The SEC found the proposed rule change to be consistent with the requirements of the Exchange Act and related rules applicable to a national securities exchange. The development and enforcement of meaningful listing standards “help ensure that exchange-listed companies will have sufficient public float, investor base, and trading interest to provide the depth and liquidity to promote fair and orderly markets. Meaningful listing standards also are important given investor expectations regarding the nature of securities that have achieved an exchange listing, and the role of an exchange in overseeing its market and assuring compliance with its listing standards.”  While public comments on the proposal were mixed—for example, some objected that further study was required to determine whether most reverse splits were really due to “deep financial or operational distress”—the SEC concluded that the Nasdaq proposal was “reasonably designed to enhance its continued listing standards, thereby protecting investors and the public interest.”  In instances where companies have notified Nasdaq of their intent to cure the bid price deficiency and they receive a second 180-day compliance period, but still fail to achieve compliance, “it is consistent with investor protection to prohibit such companies from continuing to trade on the Exchange during any appeal of delisting when they have already failed to cure a bid price deficiency for 360 days.”

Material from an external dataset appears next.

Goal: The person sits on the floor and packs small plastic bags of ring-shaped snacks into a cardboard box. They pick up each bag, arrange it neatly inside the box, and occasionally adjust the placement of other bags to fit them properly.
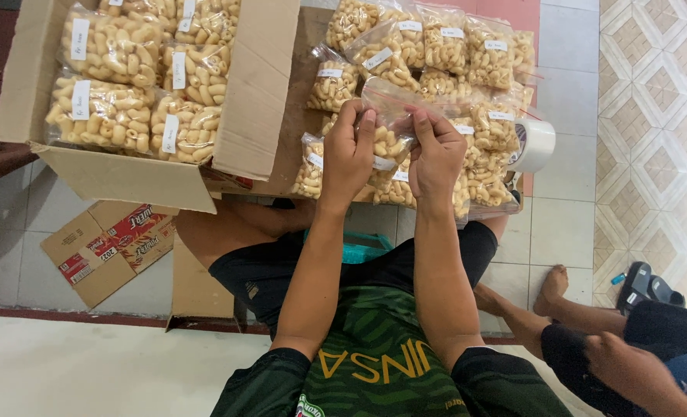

In addition, with respect to the aspect of the proposal regarding reverse stock splits, the SEC concluded that it was “appropriately targeted to those securities that are more likely to have serious recurrent issues in regaining and maintaining compliance with the Bid Price Requirement.” According to the SEC, the “proposal reasonably balances the intent of the delisting process with the need to prevent companies from taking advantage of the delisting process for an extended period of time despite indications of serious difficulties within such companies that are likely to put continued downward pressure on the stock price, contrary to the goal of protecting investors and the public interest under the Exchange Act.” And for both components of the proposal, “any affected companies would be able to seek review of their Delisting Determinations from the Hearings Panel,” thus maintaining a fair procedure for affected companies to appeal their Delisting Determinations.